The Petroleum and Natural Gas Senior Staff Association of Nigeria (PENGASSAN) has escalated its dispute with Dangote Refinery by directing members to embark on industrial action and cut gas supplies to the $20 billion facility. In a statement released on Saturday by its General Secretary, Lumumba Okugbawa, the union ordered members in various field locations to withdraw services beginning 6 a.m. on Sunday, September 28.
The directive covers all control room operations, panel activities, and field personnel, with specific instructions to halt crude oil and gas supply to the refinery. Effectively, this action jeopardizes operations at Nigeria’s largest refinery, an investment hailed as a game-changer for the country’s energy sector. Many Nigerians have reacted with alarm, describing the move as economic sabotage capable of returning the country to the dark days of fuel scarcity and heavy reliance on imports.
At the heart of the standoff lies a clash between labour rights and corporate freedom. PENGASSAN is demanding the reinstatement of 800 workers allegedly dismissed for union activities. Dangote Refinery, however, maintains its stance against trade unionism within its operations, insisting that while Nigerian labour laws allow workers to unionise, employers equally have the right to restrict union activities within private enterprises.
This position mirrors practices across several sectors. For instance, private universities in Nigeria operate without the Academic Staff Union of Universities (ASUU), while private banks and insurance companies phased out the once-powerful NUBIFE union during privatisation in the late 1980s and 1990s. In these sectors, attractive reward systems replaced union influence, reducing labour disruptions. Similar restrictions exist in aviation, tourism, and power.

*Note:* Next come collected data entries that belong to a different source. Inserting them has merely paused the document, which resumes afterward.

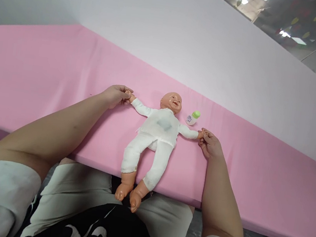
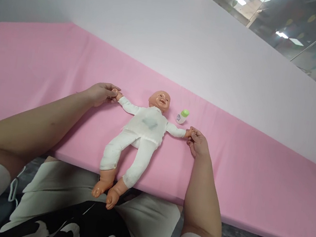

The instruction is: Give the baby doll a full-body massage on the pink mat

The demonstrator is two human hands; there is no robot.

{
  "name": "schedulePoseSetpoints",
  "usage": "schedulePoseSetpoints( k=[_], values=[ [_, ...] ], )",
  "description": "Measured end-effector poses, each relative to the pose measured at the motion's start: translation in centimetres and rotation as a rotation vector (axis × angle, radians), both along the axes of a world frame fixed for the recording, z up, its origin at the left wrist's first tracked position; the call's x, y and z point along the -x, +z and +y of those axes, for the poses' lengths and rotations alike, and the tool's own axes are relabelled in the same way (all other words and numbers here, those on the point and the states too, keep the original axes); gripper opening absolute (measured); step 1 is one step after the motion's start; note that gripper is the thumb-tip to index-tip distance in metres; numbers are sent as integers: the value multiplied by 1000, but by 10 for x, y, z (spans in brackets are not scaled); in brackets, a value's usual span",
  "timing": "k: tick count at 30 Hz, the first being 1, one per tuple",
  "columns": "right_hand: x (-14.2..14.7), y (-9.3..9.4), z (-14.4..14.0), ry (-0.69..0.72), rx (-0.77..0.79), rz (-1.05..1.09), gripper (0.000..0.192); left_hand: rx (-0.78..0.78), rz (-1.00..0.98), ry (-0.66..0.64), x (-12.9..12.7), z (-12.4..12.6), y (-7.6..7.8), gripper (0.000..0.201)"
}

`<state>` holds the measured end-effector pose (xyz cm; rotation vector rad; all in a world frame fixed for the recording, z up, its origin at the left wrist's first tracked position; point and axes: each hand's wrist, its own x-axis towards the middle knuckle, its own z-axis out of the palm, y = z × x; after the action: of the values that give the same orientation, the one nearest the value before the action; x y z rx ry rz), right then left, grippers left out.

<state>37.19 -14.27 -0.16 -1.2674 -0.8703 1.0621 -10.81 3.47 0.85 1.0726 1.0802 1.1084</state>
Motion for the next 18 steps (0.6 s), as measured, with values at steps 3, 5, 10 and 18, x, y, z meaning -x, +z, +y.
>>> schedulePoseSetpoints(
  k=[3,5,10,18],
  values=[
    [1,1,-1,3,-3,-10,47,-22,20,-29,1,0,-1,23],
    [2,1,-1,-19,9,-46,45,-43,37,-31,1,1,-3,20],
    [7,0,3,-75,45,-143,49,-64,59,-9,1,6,-9,17],
    [8,-1,1,-123,48,-184,46,-15,95,38,-3,7,-9,5]
  ],
)
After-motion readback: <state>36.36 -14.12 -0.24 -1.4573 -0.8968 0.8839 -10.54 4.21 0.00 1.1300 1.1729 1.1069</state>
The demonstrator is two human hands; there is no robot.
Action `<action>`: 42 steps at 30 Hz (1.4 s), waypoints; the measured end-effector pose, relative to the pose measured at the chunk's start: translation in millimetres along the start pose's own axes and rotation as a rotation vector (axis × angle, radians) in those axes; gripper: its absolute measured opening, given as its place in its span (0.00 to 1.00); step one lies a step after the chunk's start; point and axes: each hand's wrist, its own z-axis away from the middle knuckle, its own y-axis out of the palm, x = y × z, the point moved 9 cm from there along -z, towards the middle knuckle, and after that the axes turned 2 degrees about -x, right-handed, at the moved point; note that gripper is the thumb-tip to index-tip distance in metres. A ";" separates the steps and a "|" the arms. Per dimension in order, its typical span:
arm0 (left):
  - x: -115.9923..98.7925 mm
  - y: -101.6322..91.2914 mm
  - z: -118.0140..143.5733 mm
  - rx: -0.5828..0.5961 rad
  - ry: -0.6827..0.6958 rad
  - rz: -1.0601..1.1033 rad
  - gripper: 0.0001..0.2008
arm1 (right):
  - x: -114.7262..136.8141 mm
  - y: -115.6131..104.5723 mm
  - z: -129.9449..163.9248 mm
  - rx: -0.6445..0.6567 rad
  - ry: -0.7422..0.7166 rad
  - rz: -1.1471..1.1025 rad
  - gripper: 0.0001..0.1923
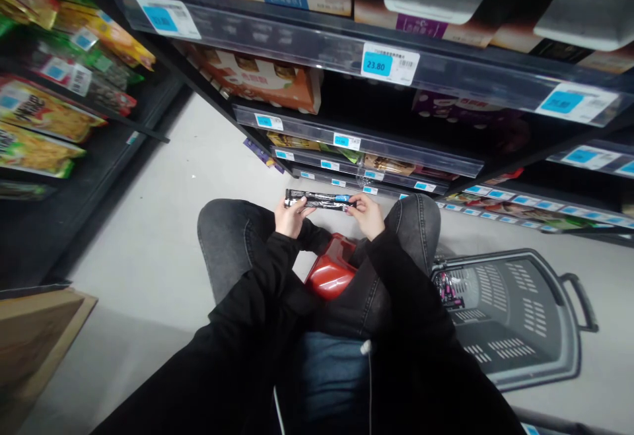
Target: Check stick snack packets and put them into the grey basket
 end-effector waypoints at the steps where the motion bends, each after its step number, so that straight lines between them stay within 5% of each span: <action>1: 0.7 0.1 0.3 -0.003 -0.001 -0.002 0.16 | -1.1 0.9 -0.5 0.010 0.006 -0.014 0.11; 15: 12.1 -3.5 -2.0 -0.016 -0.112 -0.015 0.13 | 4.6 8.8 0.5 0.105 0.033 -0.088 0.14; 25: 18.4 -3.6 0.3 -0.038 -0.136 -0.006 0.12 | 3.5 1.6 0.3 0.010 0.059 0.031 0.14; 33: 23.0 18.5 12.4 0.254 -0.280 -0.265 0.23 | -7.5 -23.2 -7.2 -0.181 0.081 -0.176 0.25; 39: 35.7 28.6 20.3 0.591 -0.155 -0.965 0.15 | -12.3 -12.9 -6.2 -0.075 0.138 -0.135 0.23; 42: 36.8 44.8 31.9 0.672 -0.027 -1.032 0.12 | -11.2 0.9 -3.9 0.009 0.112 -0.026 0.19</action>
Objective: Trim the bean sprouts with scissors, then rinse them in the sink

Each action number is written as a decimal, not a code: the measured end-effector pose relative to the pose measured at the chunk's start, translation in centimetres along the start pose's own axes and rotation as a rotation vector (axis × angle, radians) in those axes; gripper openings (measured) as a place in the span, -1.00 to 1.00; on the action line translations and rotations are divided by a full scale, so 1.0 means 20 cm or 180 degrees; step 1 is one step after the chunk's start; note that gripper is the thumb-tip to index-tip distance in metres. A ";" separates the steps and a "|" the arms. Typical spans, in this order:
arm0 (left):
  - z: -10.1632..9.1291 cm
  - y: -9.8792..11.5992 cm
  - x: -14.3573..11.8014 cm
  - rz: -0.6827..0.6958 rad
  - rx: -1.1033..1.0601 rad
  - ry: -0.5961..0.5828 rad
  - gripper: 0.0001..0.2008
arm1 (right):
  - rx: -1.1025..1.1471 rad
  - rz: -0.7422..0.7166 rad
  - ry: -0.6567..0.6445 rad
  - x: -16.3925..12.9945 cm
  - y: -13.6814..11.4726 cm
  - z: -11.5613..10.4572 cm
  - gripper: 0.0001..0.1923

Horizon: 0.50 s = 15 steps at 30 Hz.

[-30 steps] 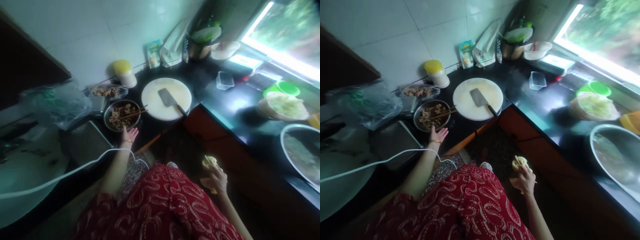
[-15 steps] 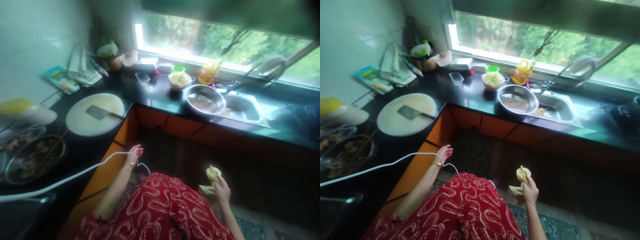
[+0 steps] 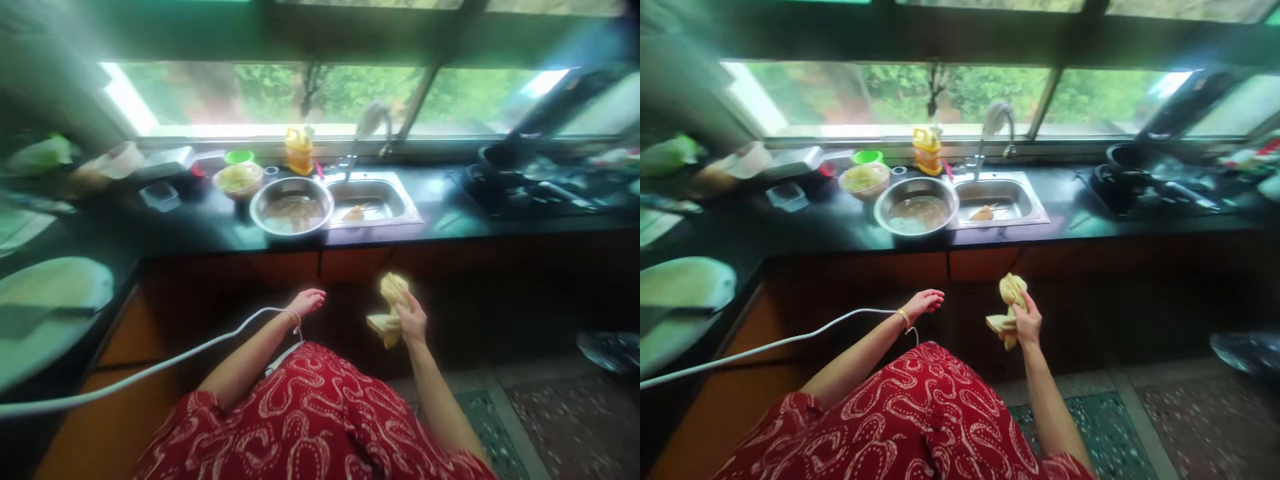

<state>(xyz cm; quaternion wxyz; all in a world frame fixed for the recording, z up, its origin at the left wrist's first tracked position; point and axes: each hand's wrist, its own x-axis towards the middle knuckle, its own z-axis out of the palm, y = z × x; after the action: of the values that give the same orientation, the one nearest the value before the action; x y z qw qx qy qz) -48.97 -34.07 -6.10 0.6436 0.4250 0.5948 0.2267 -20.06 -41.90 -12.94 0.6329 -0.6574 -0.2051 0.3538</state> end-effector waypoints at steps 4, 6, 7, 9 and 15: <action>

Critics argue that unions such as PENGASSAN and NUPENG have long resisted Dangote’s efforts. As far back as 2007, when former President Olusegun Obasanjo offered to sell the ailing Port Harcourt refinery to Aliko Dangote, labour unions strongly opposed the move. Dangote instead built his own refinery, now the world’s largest single-train facility. Meanwhile, Nigeria’s government-owned refineries remain inactive despite billions spent on turnaround maintenance, yet their workers—still union members—continue to draw salaries and pay dues to union leaders.
The current threat to disrupt Dangote Refinery raises concerns about Nigeria’s investment climate. “No serious investor will put money in a country where unions can cripple multi-billion-dollar private investments at will,” some observers warn.
Despite disengaging 800 staff, Dangote Refinery still employs over 3,000 Nigerians directly, alongside thousands more in indirect jobs, suppliers, and contractors. Supporters insist the federal government must act decisively to safeguard the refinery from union-led disruptions, stressing that protecting strategic private investments is essential for Nigeria’s economic stability.